In an ideal case, we assume strings and ropes to be massless and having same tension throughout.
However, I was doing some questions which involved a rope with mass.
The question was that if a uniform thick rope of length 5 m is resting on a horizontal smooth (assume frictionless) surface and is pulled by a force of 5N from one end, then what is the tension in the rope at the point 1 m away from the end where force is applied? (sorry for the poor image)
I came to the conclusion that since rope is not fixed, tension anywhere should be zero. However, when I checked the answer, it was 4 N. I failed to understand how.
Then the next part of the question was that if the rope now hangs between two fixed points which are at same level, then what would be the tension in the rope at its lowest point?
The answer has to be expressed in terms of mass of string m, acceleration due to gravity and $\theta$ where $\theta$ is the angle that tangents to the rope make with the horizontal.
I took that force acting on lowest point is mg, since it is center of mass and hence T = mg. However, according to the answer it depends upon $\theta$ as well. However, I failed to see what I was doing wrong?
I would appreciate any help in solving these questions, since I have no clue of where exactly I am wrong. I did search the Internet and a few books, but everywhere they assumed string/rope to be massless.
Best Answer
For the second question- COnsider the string to be made up two parts separated by a vertical line passing through the lowest point.
Now, consider the point where the string meets the wall.The string exerts a force on the wall(Normal force,tangential to the curve at that point) and in trun experiences a force in the opposite direction.
Now resolve these normal force on the string into its two components.

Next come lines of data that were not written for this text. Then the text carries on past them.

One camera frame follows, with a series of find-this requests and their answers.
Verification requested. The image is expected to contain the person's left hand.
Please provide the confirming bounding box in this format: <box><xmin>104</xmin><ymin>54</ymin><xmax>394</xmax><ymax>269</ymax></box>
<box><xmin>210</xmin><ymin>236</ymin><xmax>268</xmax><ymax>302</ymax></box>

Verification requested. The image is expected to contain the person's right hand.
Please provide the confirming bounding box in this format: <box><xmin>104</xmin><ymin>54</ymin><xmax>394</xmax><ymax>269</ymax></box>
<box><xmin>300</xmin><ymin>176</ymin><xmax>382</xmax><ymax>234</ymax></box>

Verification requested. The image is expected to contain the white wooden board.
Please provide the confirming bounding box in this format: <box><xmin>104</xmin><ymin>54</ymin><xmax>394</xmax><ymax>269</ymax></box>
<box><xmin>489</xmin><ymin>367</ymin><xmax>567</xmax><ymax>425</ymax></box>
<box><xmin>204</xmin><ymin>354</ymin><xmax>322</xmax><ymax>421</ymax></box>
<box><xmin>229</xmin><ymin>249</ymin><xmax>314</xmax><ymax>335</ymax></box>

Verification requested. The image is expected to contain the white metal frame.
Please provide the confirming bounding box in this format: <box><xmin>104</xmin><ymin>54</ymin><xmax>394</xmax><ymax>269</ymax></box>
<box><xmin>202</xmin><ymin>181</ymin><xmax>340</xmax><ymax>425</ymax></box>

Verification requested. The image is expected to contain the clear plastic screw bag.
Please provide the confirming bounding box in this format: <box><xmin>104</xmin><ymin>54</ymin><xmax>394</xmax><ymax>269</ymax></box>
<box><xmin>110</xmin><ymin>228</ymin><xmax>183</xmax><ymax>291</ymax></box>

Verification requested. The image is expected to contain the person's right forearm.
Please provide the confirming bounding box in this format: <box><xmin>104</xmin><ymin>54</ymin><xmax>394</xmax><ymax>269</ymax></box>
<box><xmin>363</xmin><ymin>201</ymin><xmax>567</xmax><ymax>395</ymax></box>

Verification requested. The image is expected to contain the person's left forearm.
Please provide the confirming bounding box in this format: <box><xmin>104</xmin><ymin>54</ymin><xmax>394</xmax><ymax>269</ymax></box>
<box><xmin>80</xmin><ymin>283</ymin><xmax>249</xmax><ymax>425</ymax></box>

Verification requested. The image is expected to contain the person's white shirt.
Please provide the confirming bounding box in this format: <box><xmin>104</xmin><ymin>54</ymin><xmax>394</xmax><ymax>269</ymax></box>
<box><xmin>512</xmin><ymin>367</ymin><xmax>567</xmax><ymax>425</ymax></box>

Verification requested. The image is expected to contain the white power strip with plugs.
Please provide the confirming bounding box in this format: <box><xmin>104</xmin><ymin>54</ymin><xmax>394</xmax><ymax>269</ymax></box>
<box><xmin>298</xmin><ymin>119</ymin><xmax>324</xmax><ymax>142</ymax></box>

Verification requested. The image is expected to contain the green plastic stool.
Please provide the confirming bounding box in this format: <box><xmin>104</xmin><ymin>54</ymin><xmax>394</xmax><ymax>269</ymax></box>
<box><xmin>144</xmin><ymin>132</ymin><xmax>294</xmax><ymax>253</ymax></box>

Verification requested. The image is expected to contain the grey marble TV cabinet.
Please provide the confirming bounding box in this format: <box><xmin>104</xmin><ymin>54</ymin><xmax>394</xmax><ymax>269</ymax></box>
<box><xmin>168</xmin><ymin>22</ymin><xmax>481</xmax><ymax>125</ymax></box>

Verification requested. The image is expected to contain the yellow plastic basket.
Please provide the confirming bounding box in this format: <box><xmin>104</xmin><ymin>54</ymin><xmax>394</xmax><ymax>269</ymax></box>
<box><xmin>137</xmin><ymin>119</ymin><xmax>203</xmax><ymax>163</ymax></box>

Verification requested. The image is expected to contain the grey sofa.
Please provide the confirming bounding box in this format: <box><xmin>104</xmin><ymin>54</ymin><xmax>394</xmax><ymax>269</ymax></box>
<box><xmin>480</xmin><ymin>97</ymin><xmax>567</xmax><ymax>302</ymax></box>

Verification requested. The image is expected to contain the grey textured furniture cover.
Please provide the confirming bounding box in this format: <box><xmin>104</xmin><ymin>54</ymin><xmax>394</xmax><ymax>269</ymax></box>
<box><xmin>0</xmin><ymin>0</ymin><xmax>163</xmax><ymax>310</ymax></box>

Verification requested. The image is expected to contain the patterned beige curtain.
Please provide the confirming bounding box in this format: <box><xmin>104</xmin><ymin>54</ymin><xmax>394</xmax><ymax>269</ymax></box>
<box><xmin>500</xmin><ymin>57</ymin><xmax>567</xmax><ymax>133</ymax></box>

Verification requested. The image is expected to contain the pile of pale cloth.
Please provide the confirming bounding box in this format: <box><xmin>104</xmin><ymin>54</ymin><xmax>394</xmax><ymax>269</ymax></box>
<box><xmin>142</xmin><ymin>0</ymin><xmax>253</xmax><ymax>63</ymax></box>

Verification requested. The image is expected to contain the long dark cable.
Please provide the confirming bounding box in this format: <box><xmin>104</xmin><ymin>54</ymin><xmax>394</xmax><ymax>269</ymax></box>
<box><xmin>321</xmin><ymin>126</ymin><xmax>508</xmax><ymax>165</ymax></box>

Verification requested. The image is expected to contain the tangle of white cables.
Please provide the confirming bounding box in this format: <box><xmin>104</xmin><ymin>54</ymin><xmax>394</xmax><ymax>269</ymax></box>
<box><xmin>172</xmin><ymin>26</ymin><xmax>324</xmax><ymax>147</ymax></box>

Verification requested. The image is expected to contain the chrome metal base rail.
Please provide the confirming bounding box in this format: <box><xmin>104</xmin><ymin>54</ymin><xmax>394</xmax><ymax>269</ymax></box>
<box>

The horizontal component is balanced by the tension force which the string experiences on the lowest point due to the pull of the other segment of the string.
Also use the fact that the vertical component balances the weight of the half-segment of the string.
Solve for tension.
As for your first question, the tension at a pint 1m away from the end is the force that pulls on the remaining string(the mass of which you can calculate by - *linear mass density times length) to move it with the common acceleration, which would be given by external force force divided by total mass.Use this.